All the stuff you never knew you needed to know about life in rural France.....and all the stuff the books and magazines won't tell you.

Wednesday, 10 February 2010

Keeping a dog and whimpering yourself

"Wheatfield with Crows, Vincent van Gogh ...Image by BlikStjinder via Flickr
I know I shouldn't do is like poking my tongue into a sore tooth...irrestistible but to be regretted seconds later.

The latest report of the Cour des Comptes - the body which gives a general audit  of French state activity - has been published, and, of course, I can't resist its' lures.

Apart from the criticism of the government for not acting effectively to reduce France's massive public debt, the criticism in general of the management of the railways - SNCF - with its' wild over recruitment and its' reliance on public subsidy to pay its' pensioners combined with the uncontrolled issue of free railway tickets to Uncle Tom Cobley and all, the section which caught my attention was that of aid to rural development.
Well, I live in the country and I like to know where my money is being wasted. And, preferably, upon whom.

There is a body called the CNASEA, which is supposed to oversee the policy of modernisation of agriculture in France - that is, handing out money to farmers - with funds originating from both the French state and the European Union.
According to the Cour des Comptes, the effect of current policy, by which the Minister of Agriculture keeps most of the power in his own hands, means that a body which was set up to control the distribution of public money has in effect become just a payroll clerk, paying out on the say so of the minister.
The Cour des Comptes doesn't think much of this, and, having read the report, I can see why.

Why should the Minister of Agriculture keep a dog while barking himself? Because he doesn't bark. Rather he rolls over on his back whimpering where farmers are concerned and he is not going to allow anyone to upset the gravy train which keeps the farmers on their farms rather than disrupting traffic with their tractors or burning lorries with live lambs, but you need to go to the end for the item
He also needs to keep on employing civil servants in offices in each department, to allow the Prefet - Paris's man on the spot  - to avoid conflict with farmers, which might arise if the body who is supposed to be in control was in control.

Why is it necessary to placate farmers? So that they will continue to act as the smokescreen for those who really cash in on the Common Agricultural Policy - the big firms in the agro-alimentary sector, like  Groupe Doux, a poultry processor who trousered 62 million Euros in 2008.

The whole shebang does appear to be imploding, by the by. More efficient producers elsewhere in the EU are able to offer lower prices to the big buyers in the game, who in turn are squeezing the small guys in France on prices, confident as they are that the Minister of Agriculture will intervene to save the small guys with more subsidies, thus further subsidising the supermarkets and the agro-alimentary industry. With the public purse looking more threadbare by the day, the Minister might not be able to oblige in the expected measure.

However, back to the report of the Cour des Comptes.

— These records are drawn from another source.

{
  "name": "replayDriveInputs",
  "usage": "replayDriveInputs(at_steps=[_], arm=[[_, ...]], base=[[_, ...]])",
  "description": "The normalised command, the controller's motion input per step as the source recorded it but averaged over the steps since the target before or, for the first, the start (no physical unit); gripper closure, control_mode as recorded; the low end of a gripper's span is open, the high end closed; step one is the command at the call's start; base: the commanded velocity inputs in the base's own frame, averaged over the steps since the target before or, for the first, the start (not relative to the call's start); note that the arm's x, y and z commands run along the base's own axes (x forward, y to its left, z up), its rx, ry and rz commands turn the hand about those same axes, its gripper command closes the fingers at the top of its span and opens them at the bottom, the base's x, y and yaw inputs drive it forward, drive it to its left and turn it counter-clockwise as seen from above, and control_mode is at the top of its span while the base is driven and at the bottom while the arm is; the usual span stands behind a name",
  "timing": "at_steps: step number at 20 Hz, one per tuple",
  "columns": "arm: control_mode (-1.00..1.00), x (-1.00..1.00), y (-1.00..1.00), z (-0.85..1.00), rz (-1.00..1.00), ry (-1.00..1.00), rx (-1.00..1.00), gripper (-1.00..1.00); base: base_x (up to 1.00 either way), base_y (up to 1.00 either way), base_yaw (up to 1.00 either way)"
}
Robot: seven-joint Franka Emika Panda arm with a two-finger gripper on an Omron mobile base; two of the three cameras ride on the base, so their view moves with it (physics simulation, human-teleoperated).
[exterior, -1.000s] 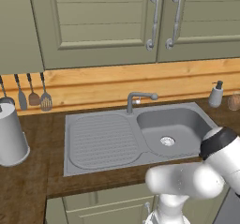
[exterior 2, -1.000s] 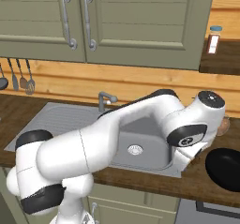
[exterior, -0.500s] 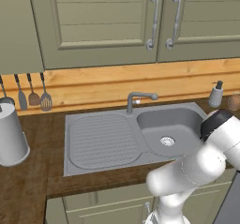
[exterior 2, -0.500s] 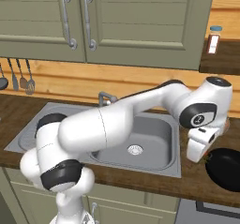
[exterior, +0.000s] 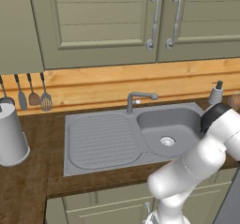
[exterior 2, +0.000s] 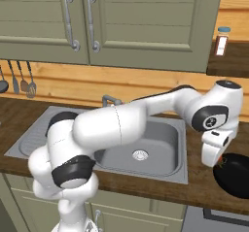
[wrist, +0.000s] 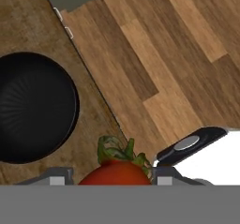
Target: Pick the tomato from the sink and place it in the bowl. Then pick the bowl and place it in the microwave. Then close the microwave door and press the start button.
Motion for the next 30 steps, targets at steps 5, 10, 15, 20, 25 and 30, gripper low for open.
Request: replayDriveInputs(at_steps=[5, 10, 15, 20, 25, 30], arm=[[-1.0, 0.13, -0.2, -0.15, 0.0, 0.0, -0.06, 1.0], [-1.0, 0.09, -0.3, -0.27, 0.07, 0.0, -0.07, 1.0], [-1.0, 0.07, -0.27, -0.26, 0.11, 0.0, -0.01, 1.0], [-1.0, 0.26, -0.25, -0.32, 0.07, 0.0, 0.0, 1.0], [-1.0, 0.38, -0.23, -0.36, 0.05, 0.0, 0.0, 1.0], [-1.0, 0.16, -0.21, -0.27, 0.05, 0.0, 0.0, 1.0]], base=[[0.0, 0.0, 0.0], [0.0, 0.0, 0.0], [0.0, 0.0, 0.0], [0.0, 0.0, 0.0], [0.0, 0.0, 0.0], [0.0, 0.0, 0.0]])
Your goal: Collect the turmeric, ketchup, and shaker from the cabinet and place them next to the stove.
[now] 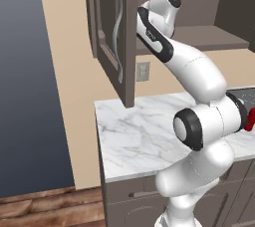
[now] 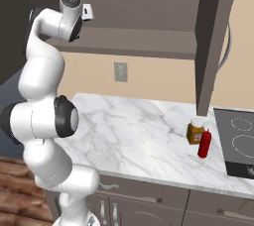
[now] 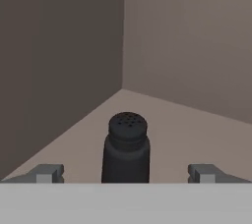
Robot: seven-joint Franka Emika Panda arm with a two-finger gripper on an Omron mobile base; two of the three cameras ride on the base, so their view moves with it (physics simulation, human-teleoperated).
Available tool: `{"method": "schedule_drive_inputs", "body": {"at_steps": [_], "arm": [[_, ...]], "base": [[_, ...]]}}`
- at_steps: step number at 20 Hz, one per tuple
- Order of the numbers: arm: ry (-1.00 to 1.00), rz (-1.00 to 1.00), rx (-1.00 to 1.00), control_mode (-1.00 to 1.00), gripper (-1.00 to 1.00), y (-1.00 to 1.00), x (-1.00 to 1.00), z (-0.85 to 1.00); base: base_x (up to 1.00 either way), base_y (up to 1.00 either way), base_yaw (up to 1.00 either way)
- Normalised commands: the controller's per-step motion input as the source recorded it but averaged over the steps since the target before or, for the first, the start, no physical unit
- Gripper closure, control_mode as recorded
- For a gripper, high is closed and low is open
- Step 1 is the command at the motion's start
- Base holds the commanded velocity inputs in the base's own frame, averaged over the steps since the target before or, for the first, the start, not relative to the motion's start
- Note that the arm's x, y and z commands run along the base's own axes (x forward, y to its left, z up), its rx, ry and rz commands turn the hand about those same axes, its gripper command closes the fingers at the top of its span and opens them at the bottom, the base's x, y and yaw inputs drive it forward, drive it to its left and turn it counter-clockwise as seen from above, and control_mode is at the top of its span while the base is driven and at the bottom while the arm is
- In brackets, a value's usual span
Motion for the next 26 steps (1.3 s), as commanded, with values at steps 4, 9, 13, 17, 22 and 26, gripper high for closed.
{"method": "schedule_drive_inputs", "body": {"at_steps": [4, 9, 13, 17, 22, 26], "arm": [[0.02, 0.01, 0.01, -1.0, -1.0, 0.02, 0.14, -0.14], [0.03, 0.0, 0.0, -1.0, -1.0, 0.08, 0.13, -0.11], [0.03, 0.0, 0.0, -1.0, -1.0, 0.18, 0.12, -0.1], [0.04, 0.0, 0.0, -1.0, -1.0, 0.14, 0.15, -0.09], [0.01, 0.01, 0.01, -1.0, 1.0, 0.03, 0.2, -0.1], [0.0, 0.01, 0.01, -1.0, 1.0, 0.0, 0.18, -0.12]], "base": [[0.0, 0.0, 0.0], [0.0, 0.0, 0.0], [0.0, 0.0, 0.0], [0.0, 0.0, 0.0], [0.0, 0.0, 0.0], [0.0, 0.0, 0.0]]}}
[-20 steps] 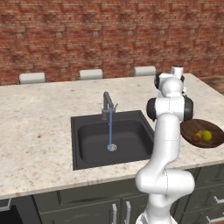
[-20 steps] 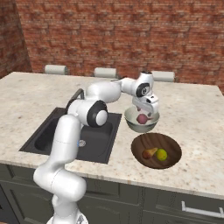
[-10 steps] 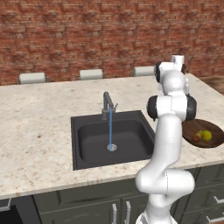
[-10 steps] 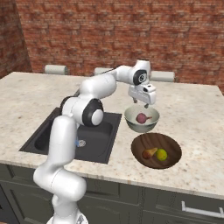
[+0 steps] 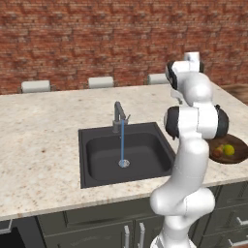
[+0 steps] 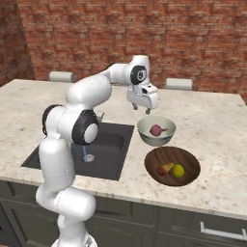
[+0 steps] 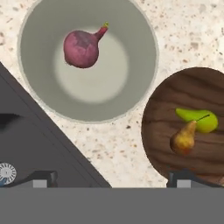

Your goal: Pick the pears from the sink and place them in one bowl. Place the onion in the other bowl. Then turn off the sink faucet.

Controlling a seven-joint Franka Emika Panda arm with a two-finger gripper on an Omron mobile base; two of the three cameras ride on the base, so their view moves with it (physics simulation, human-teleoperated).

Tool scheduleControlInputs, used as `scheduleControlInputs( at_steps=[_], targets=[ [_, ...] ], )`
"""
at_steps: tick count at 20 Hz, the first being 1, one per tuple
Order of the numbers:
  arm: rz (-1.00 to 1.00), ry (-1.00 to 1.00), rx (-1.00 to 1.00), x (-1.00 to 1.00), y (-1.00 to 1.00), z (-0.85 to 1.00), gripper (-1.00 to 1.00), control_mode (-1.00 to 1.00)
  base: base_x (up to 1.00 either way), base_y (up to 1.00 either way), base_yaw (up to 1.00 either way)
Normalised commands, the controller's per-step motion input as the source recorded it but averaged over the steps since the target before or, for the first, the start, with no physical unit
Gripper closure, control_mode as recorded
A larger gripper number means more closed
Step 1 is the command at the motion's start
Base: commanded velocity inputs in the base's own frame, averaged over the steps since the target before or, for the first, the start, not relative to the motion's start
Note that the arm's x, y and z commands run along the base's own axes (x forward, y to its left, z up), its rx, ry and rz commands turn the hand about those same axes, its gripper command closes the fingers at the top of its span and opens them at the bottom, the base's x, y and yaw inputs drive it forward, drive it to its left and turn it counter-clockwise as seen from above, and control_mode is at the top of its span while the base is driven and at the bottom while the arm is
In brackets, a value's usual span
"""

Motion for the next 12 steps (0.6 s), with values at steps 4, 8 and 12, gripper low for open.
scheduleControlInputs(
  at_steps=[4,8,12],
  targets=[
    [0.0,-0.12,0.0,-0.87,0.45,0.52,-1.0,-1.0,0.0,0.0,0.0],
    [0.0,-0.16,0.0,-0.66,0.35,0.34,-1.0,-1.0,0.0,0.0,0.0],
    [0.0,-0.14,-0.02,-0.5,0.21,0.17,-1.0,-1.0,0.0,0.0,0.0]
  ],
)
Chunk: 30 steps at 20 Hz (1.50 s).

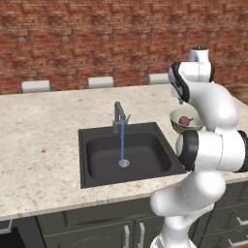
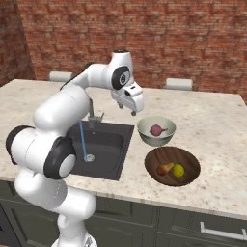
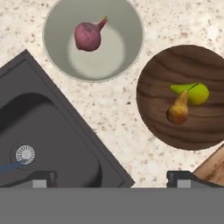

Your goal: Pick the pears from the sink and place them in one bowl. Place the onion in the other bowl. Then turn off the sink faucet.

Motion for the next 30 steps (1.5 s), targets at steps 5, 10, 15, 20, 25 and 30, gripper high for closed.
scheduleControlInputs(
  at_steps=[5,10,15,20,25,30],
  targets=[
    [0.0,-0.16,-0.03,-0.5,0.3,0.21,-1.0,-1.0,0.0,0.0,0.0],
    [-0.1,-0.16,0.0,-0.42,0.4,0.36,-1.0,-1.0,0.0,0.0,0.0],
    [-0.29,-0.17,0.04,-0.39,0.5,0.26,-1.0,-1.0,0.0,0.0,0.0],
    [-0.44,-0.15,0.15,-0.32,0.42,0.06,-1.0,-1.0,0.0,0.0,0.0],
    [-0.51,-0.13,0.36,-0.05,0.12,0.0,-1.0,-1.0,0.0,0.0,0.0],
    [-0.41,-0.25,0.54,0.0,-0.02,0.0,-1.0,-1.0,0.0,0.0,0.0]
  ],
)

There appears to be little or no control over the validity of the claims for payment.
When there are deleterious climatic effects, like drought or flood, the Minister of Agriculture insists that seventy per cent of a claim be paid a month before it would be due to be paid without any form of control being permitted to block this advance.
Grants to sheep farmers for precautions to be taken thanks to the re introduction of wolves in upland areas, which depended on how many sheep were being grazed, had controls removed pretty damn quick, due to the 'sensitive' nature of the problem - read farmers blocking roads.
Better still, when they finally nailed one guy in the Loir-et-Cher for false claims, the Minister of Agriculture intervened to lift any threat of proceedings because - get this - by nature of the fact the he was president of a farmers grouping and thus demonstrating his devotion to the cause of agriculture, he would be regarded as a special case!

You can read the whole sorry mess here.

I think I prefer a visit to the dentist to contemplating the waste and inefficiency of the Common Agricutural Policy.